いきなり王子様

璃乃ちゃんの涙の原因は、自分自身が病気であることで家族に負担を強いていることへの申し訳なさだ。

まだ幼い璃乃ちゃんに、そんな感情を正確に分析するなんて無理だから、余計に璃乃ちゃんは戸惑い苦しんでいる、

自分が悩む具体的な理由を曖昧にしか認識できないんだから、つらいに決まっている。

これも、私が小さな頃に味わっていた感情だからよくわかる。

璃乃ちゃんの話をゆっくりと聞いて、整理していくと。

お母さんが璃乃ちゃんに対して持っている『ごめんね』の気持ちが見えてくる。

璃乃ちゃんの病気は、誰のせいでもないのに、お母さんは自分を責めている。

病気を抱えていない体で産んであげられなかった自分を責めるお母さんからの謝罪の言葉は、たとえ悪気がなくても璃乃ちゃんにとっては、自分を追い詰めるものでしかない。

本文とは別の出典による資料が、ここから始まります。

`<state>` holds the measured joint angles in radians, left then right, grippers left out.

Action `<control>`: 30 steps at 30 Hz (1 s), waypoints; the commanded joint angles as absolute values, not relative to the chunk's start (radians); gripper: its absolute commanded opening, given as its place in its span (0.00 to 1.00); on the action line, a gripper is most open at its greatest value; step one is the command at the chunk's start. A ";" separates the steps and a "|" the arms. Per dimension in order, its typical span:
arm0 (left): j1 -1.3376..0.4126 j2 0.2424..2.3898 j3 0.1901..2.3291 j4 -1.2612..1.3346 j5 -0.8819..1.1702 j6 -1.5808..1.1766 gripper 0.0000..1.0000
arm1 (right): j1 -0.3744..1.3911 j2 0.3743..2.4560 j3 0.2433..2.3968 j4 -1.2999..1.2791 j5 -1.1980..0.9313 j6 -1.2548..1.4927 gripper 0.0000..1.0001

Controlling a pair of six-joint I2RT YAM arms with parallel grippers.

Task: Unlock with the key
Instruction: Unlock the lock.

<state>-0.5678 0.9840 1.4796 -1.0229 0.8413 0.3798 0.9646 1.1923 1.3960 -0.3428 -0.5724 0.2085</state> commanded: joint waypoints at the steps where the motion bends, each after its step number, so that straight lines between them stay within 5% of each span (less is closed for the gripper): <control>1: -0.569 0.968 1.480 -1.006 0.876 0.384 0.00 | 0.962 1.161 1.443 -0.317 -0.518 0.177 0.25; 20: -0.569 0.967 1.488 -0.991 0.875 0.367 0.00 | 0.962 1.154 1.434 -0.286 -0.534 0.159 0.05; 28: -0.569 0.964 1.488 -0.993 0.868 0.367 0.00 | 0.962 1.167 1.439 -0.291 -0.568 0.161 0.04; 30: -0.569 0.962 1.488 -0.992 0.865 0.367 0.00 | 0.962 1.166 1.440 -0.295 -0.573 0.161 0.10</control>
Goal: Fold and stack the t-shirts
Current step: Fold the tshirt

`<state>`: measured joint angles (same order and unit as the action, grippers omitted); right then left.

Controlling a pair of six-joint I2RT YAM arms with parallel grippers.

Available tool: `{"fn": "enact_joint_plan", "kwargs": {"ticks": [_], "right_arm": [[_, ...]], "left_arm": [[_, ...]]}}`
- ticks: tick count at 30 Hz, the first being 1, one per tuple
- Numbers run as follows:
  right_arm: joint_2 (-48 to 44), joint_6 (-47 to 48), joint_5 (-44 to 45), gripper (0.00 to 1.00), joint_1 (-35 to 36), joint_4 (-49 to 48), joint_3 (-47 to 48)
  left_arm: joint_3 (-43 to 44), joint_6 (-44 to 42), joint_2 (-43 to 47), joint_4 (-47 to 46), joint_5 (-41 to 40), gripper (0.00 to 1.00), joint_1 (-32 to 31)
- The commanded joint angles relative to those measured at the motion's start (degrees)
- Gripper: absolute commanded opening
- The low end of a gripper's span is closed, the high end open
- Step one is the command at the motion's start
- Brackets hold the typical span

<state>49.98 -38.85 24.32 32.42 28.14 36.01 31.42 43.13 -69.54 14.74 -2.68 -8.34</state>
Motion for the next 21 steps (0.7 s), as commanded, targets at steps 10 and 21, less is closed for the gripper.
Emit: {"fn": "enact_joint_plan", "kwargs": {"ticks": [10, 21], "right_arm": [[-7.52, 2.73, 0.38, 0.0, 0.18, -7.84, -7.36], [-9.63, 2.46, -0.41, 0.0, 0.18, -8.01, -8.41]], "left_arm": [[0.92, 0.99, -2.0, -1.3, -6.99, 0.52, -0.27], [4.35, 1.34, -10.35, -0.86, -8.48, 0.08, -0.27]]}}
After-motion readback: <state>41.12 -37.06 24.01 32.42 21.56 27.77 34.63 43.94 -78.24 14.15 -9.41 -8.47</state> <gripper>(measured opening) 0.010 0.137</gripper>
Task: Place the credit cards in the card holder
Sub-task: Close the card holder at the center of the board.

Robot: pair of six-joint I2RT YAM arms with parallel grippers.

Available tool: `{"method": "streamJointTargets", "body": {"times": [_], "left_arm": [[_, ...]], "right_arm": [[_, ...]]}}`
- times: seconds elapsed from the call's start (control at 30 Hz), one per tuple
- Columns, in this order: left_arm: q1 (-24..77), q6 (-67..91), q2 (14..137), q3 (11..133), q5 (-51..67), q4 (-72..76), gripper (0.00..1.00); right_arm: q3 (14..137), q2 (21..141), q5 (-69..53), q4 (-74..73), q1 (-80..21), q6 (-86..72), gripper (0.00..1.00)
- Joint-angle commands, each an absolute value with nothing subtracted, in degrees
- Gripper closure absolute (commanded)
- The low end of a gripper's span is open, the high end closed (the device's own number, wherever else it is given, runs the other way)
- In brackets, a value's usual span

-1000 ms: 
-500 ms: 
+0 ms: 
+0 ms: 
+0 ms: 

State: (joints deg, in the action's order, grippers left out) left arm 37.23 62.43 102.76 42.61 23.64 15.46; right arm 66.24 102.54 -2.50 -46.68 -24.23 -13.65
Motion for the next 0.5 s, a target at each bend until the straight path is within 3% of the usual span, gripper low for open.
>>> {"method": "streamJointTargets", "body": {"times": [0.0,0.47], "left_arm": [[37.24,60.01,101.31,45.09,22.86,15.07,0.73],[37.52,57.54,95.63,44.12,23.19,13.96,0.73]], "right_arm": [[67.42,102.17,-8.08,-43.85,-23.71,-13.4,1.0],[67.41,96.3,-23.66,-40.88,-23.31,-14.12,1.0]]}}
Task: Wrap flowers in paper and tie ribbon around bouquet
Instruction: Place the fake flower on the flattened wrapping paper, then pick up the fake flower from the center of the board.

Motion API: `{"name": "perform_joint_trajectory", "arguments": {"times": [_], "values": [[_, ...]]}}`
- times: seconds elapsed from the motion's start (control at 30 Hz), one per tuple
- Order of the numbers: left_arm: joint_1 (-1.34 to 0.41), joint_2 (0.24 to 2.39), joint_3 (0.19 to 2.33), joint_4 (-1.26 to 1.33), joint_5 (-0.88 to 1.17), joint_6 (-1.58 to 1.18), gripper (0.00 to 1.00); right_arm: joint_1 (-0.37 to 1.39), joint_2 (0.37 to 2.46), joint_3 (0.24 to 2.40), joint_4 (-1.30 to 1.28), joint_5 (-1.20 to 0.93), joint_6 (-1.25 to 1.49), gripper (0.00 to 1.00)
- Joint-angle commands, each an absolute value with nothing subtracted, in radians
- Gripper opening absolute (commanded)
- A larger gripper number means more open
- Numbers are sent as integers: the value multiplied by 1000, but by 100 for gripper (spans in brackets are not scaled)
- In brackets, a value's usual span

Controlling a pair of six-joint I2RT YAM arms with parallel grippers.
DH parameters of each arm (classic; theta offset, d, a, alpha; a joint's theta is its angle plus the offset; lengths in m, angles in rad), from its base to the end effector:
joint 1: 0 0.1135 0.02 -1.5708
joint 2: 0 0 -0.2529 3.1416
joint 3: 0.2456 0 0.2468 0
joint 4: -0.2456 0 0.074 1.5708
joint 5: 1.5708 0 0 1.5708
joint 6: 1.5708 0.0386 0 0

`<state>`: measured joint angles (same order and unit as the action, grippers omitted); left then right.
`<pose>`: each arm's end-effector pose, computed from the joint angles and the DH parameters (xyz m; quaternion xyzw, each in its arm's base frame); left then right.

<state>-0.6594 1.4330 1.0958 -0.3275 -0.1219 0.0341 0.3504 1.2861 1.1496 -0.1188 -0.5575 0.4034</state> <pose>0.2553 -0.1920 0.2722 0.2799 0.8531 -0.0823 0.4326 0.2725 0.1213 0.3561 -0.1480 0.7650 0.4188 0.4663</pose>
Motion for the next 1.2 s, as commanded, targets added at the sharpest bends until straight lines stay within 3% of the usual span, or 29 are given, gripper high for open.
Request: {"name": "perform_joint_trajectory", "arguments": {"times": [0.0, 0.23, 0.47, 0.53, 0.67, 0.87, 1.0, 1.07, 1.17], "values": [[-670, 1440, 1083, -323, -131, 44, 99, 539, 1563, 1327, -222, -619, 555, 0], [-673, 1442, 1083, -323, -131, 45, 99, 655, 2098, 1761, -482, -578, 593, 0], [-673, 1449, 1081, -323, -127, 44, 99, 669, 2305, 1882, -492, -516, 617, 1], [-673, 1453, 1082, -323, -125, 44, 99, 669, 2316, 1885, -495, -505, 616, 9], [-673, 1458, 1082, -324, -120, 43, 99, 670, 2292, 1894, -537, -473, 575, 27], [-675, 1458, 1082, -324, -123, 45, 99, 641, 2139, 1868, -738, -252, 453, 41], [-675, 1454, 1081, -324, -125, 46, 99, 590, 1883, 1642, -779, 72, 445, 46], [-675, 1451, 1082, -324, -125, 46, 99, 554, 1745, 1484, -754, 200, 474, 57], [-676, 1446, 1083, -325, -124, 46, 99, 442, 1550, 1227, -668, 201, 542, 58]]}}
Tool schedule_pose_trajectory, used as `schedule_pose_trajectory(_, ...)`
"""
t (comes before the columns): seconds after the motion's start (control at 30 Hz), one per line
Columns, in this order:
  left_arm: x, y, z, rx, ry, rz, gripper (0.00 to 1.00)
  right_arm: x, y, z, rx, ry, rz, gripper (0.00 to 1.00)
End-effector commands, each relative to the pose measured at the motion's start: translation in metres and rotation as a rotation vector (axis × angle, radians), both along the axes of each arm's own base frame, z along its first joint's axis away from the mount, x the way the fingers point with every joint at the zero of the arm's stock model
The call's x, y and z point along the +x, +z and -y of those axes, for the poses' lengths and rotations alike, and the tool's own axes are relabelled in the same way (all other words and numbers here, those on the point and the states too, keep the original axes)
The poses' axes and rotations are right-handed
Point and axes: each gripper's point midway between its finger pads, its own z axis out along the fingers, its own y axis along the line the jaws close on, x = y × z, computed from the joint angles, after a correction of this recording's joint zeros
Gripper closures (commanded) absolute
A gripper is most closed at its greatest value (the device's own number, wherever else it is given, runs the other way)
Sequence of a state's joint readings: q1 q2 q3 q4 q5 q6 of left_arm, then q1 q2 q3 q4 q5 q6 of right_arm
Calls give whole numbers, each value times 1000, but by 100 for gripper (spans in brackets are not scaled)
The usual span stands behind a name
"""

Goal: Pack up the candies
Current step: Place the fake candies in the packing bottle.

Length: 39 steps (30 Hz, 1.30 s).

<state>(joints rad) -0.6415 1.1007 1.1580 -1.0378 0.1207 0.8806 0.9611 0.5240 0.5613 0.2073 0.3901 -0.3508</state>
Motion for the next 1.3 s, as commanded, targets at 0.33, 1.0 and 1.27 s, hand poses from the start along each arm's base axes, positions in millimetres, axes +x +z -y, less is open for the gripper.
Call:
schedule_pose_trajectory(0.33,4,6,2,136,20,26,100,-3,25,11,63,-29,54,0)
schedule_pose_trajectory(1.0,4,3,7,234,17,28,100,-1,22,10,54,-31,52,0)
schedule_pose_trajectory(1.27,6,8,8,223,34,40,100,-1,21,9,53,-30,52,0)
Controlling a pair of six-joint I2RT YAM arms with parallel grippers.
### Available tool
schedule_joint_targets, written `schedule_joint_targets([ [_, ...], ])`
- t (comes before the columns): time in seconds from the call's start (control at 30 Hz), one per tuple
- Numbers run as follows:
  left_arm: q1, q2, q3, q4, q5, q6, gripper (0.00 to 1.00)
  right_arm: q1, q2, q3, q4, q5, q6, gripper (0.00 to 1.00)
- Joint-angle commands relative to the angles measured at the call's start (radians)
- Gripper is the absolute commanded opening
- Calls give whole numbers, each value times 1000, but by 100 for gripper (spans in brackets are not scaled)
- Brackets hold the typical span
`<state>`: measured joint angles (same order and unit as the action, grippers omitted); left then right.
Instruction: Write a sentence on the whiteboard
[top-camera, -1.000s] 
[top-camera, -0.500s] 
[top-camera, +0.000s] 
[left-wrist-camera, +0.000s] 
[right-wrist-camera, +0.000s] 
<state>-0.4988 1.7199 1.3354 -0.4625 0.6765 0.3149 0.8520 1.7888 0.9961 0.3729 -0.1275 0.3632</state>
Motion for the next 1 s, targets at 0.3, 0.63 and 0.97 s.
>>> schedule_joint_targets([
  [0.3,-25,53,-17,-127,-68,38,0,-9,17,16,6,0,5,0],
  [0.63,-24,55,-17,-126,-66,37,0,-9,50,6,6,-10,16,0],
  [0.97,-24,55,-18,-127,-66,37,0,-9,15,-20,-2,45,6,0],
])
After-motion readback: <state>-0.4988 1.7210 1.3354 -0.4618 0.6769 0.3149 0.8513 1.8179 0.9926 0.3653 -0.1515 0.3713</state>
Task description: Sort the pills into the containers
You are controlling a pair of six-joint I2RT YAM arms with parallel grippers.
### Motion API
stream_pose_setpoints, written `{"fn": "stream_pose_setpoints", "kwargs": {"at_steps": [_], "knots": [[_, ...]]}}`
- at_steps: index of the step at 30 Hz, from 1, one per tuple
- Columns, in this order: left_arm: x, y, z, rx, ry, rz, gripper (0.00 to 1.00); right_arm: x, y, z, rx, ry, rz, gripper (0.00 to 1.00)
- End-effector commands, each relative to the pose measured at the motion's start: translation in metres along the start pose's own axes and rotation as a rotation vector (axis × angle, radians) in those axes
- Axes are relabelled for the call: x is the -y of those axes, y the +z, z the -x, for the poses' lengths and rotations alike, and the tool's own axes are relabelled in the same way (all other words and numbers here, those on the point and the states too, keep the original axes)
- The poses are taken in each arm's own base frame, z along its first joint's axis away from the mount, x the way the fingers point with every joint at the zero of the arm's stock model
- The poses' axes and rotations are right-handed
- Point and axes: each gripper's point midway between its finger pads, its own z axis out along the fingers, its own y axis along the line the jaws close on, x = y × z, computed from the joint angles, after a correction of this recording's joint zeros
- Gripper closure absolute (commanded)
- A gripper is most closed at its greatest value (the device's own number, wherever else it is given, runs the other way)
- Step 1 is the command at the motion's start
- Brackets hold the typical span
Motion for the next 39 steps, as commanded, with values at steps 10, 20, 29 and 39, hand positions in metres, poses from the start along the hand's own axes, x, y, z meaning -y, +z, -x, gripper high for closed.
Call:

子供にとっては一番の味方であり、自分を守ってくれる砦。

無条件の愛情を自分に注いでくれる絶対的な存在であるお母さん。

璃乃ちゃんにとっても絶対不可欠で優しいおかあちゃんのことを大好きだと、何度も呟いているけれど、その言葉に続いてこぼれるのは。

『おかあちゃん、いつも璃乃にごめんねって言うから、璃乃は、平気だよって笑ってるの。おかあちゃんは璃乃に優しくしてくれるし大好きなのに、謝ってばかりでかわいそうなの。それは、璃乃が病気だからなの』

自分の気持ちを整理しながらゆっくりと、子供なりに一生懸命紡ぐ言葉からは悲しみがありありと感じられてたまらなかった。